Black P, Markowitz R S, Keller S, Wachs K, Gillespie J, Finkelstein S D
Neurosurgery. 1986 Dec;19(6):905-8. doi: 10.1227/00006123-198612000-00004.
Previous studies by other investigators using a dynamic weight drop injury model in cats or rats have demonstrated a beneficial effect of naloxone in promoting motor recovery after experimental spinal cord injury. The effective doses ranged from 0.8 mg (total dose) in rats to a high dose of 10 mg/kg in cats. We report here an evaluation of high dose naloxone (10 mg/kg) in a model of cord injury in rats using a static load compression technique. After induction of injury at T-12, naloxone (10 mg/kg) was administered by the intraperitoneal route, followed by five additional bolus injections over the course of the next 2 days. Animals were randomly assigned to this treatment regimen (n = 10) or to a saline control group (n = 10). The animals were observed for 4 weeks, with testing of recovery of hind limb motor function (Tarlov score and on an inclined plane). Although there were slight differences in recovery, the overall evaluation showed no statistically significant difference between the naloxone-treated and control groups. The spinal cords of the sacrificed animals were studied morphometrically; there was no statistically significant difference between the residual gray and white matter at the site of cord injury between the treated and control groups. Naloxone did not seem to promote recovery of motor function in this model of spinal cord injury.

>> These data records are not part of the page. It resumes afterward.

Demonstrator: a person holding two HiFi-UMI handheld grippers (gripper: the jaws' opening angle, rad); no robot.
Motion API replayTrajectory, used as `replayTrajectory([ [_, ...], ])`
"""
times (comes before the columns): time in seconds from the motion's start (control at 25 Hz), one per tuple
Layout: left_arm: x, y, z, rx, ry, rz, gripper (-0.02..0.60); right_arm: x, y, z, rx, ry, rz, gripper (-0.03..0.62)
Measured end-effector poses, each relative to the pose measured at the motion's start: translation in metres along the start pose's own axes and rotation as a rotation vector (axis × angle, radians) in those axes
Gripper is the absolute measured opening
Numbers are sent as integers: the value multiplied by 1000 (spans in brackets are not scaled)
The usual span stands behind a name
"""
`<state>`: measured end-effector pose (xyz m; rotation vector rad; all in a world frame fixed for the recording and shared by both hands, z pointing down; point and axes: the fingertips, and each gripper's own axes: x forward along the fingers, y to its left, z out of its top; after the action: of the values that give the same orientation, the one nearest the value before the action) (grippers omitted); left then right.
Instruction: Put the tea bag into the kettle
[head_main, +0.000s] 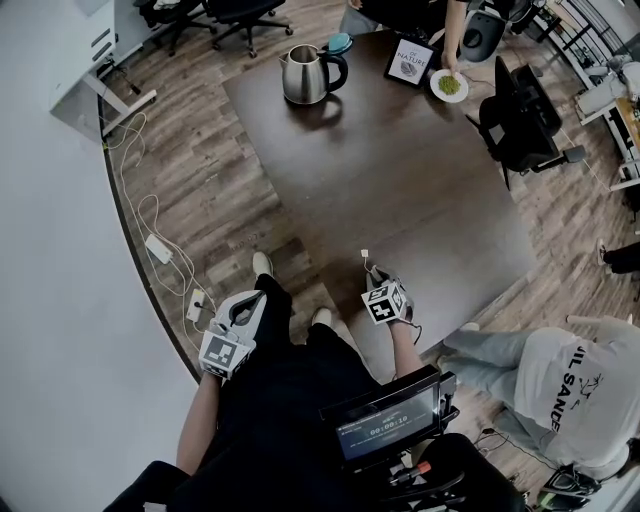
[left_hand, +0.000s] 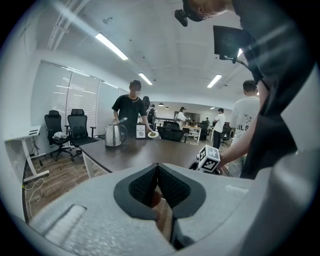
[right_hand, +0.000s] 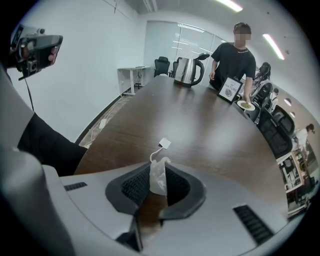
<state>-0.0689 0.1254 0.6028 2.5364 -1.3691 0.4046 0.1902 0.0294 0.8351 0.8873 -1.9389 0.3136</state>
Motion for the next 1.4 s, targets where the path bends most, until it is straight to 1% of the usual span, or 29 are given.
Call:
replayTrajectory([
  [0.12,0,-2,0,13,12,-10,4,-14,-2,12,65,-58,-7,57],
  [0.28,8,-9,4,23,22,-43,4,-41,-9,34,154,-176,-25,55],
  [0.44,22,-20,7,54,14,-101,3,-68,-14,45,253,-265,-37,54],
  [0.64,43,-31,24,92,17,-158,3,-101,-18,46,369,-345,-69,54],
  [0.8,58,-40,27,112,-1,-227,3,-129,-17,48,450,-405,-87,52],
  [0.92,70,-39,40,107,-20,-274,3,-149,-18,61,490,-450,-114,52],
  [1.04,82,-36,58,125,-52,-313,3,-169,-20,79,522,-507,-143,52],
  [1.24,95,-28,69,131,-76,-382,3,-192,-22,116,519,-597,-213,52],
  [1.4,101,-8,81,167,-89,-419,3,-197,-17,154,514,-632,-228,52],
])
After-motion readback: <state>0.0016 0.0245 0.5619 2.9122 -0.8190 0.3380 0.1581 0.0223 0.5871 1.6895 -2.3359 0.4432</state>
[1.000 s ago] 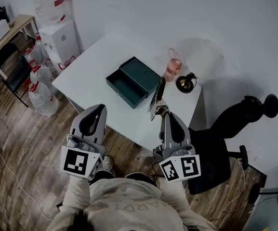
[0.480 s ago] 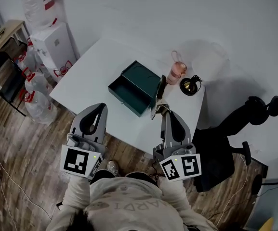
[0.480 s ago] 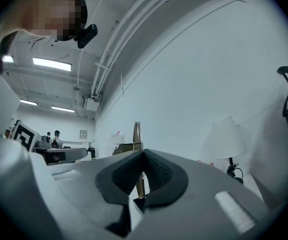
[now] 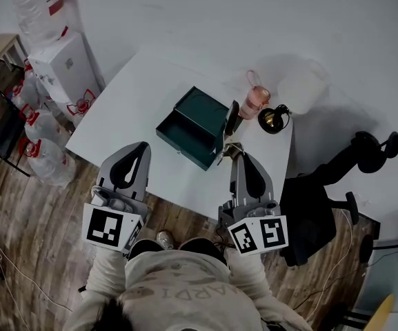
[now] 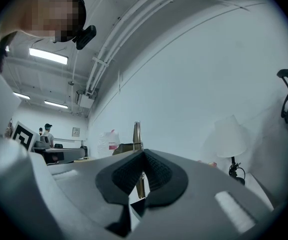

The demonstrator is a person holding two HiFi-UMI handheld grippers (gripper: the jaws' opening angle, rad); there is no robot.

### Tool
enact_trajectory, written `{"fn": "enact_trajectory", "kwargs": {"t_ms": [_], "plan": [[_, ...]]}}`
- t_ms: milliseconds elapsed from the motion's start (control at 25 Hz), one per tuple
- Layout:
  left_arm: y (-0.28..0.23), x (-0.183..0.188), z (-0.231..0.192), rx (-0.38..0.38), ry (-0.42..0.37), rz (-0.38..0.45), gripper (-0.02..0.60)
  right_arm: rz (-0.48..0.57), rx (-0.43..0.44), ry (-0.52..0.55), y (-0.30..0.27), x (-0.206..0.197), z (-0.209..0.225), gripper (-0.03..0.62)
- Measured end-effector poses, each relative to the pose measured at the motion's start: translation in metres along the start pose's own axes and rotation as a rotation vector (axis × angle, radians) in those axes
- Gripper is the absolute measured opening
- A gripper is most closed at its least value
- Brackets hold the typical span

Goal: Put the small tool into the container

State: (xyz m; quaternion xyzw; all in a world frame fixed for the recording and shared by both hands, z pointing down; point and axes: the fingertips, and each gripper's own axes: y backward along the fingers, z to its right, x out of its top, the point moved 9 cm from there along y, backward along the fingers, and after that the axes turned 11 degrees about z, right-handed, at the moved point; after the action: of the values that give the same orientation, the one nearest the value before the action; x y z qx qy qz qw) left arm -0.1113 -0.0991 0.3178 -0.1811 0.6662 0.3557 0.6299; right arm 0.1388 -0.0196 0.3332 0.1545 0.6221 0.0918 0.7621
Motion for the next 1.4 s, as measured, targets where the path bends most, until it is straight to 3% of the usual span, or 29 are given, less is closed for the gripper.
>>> {"fn": "enact_trajectory", "kwargs": {"t_ms": [320,640,1400], "plan": [[-0.003,-0.010,-0.022,-0.002,0.029,-0.008,0.003,-0.062,-0.004,0.047,-0.018,-0.017,-0.002,0.011],[-0.011,-0.019,-0.040,0.045,0.033,-0.024,0.003,-0.180,0.033,0.093,-0.049,-0.051,0.011,0.011],[-0.045,-0.051,-0.076,0.162,0.046,-0.078,0.003,-0.568,0.164,0.186,-0.115,-0.155,0.048,0.011]]}}
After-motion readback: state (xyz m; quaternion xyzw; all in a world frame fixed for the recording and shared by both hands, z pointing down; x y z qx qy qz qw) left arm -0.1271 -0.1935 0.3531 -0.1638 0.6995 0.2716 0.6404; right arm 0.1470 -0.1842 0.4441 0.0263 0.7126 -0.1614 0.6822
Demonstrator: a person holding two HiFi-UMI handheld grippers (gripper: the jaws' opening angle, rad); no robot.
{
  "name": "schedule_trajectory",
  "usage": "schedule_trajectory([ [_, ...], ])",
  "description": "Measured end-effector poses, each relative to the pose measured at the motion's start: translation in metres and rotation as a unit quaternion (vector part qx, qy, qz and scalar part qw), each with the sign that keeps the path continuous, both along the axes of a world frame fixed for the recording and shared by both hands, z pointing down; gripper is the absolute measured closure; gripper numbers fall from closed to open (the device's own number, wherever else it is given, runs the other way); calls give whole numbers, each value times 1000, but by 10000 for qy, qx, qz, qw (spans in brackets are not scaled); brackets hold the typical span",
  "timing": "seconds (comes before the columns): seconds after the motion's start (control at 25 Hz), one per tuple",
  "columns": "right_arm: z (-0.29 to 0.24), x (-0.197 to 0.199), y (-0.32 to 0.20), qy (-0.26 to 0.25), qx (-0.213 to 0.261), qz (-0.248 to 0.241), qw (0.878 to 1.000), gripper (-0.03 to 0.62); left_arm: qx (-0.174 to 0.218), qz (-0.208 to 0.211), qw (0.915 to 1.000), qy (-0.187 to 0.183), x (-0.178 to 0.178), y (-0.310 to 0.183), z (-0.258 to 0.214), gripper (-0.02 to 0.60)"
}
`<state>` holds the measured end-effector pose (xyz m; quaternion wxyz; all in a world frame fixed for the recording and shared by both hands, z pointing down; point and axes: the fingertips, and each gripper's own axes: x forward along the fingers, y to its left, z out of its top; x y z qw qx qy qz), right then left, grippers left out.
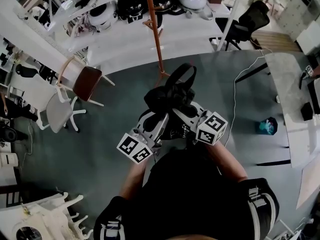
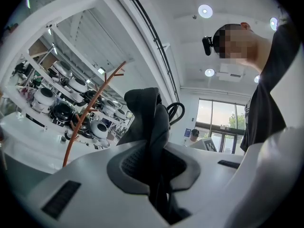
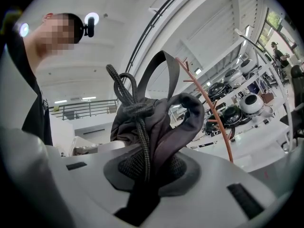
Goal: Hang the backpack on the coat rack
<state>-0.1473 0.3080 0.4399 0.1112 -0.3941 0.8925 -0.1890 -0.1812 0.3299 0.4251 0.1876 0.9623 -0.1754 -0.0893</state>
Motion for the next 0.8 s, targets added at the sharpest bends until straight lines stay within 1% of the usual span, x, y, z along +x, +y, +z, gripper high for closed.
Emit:
schedule_trajectory([
  [0.4,-2,44,-44,-58,-44,-162,9998,507,-66,-169,9998,-54,45,-44,-2,532],
  [0.8,-1,99,-91,-68,-78,-418,9991,507,-69,-457,9989,-104,101,-88,-2,532],
])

其他研究人员先前在猫或大鼠身上使用动态体重下降损伤模型进行的研究表明,纳洛酮在促进实验性脊髓损伤后的运动恢复方面具有有益作用。有效剂量范围从大鼠的0.8毫克(总剂量)到猫的高剂量10毫克/千克。我们在此报告在大鼠脊髓损伤模型中使用静态负荷压缩技术对高剂量纳洛酮(10毫克/千克)的评估。在T-12诱导损伤后,通过腹腔途径给予纳洛酮(10毫克/千克),随后在接下来的2天内再进行五次推注注射。动物被随机分配到该治疗方案组(n = 10)或生理盐水对照组(n = 10)。对动物观察4周,测试后肢运动功能的恢复情况(Tarlov评分和在倾斜平面上的表现)。尽管恢复情况存在细微差异,但总体评估显示纳洛酮治疗组和对照组之间没有统计学上的显著差异。对处死动物的脊髓进行形态计量学研究;治疗组和对照组在脊髓损伤部位的残余灰质和白质之间没有统计学上的显著差异。在这个脊髓损伤模型中,纳洛酮似乎没有促进运动功能的恢复。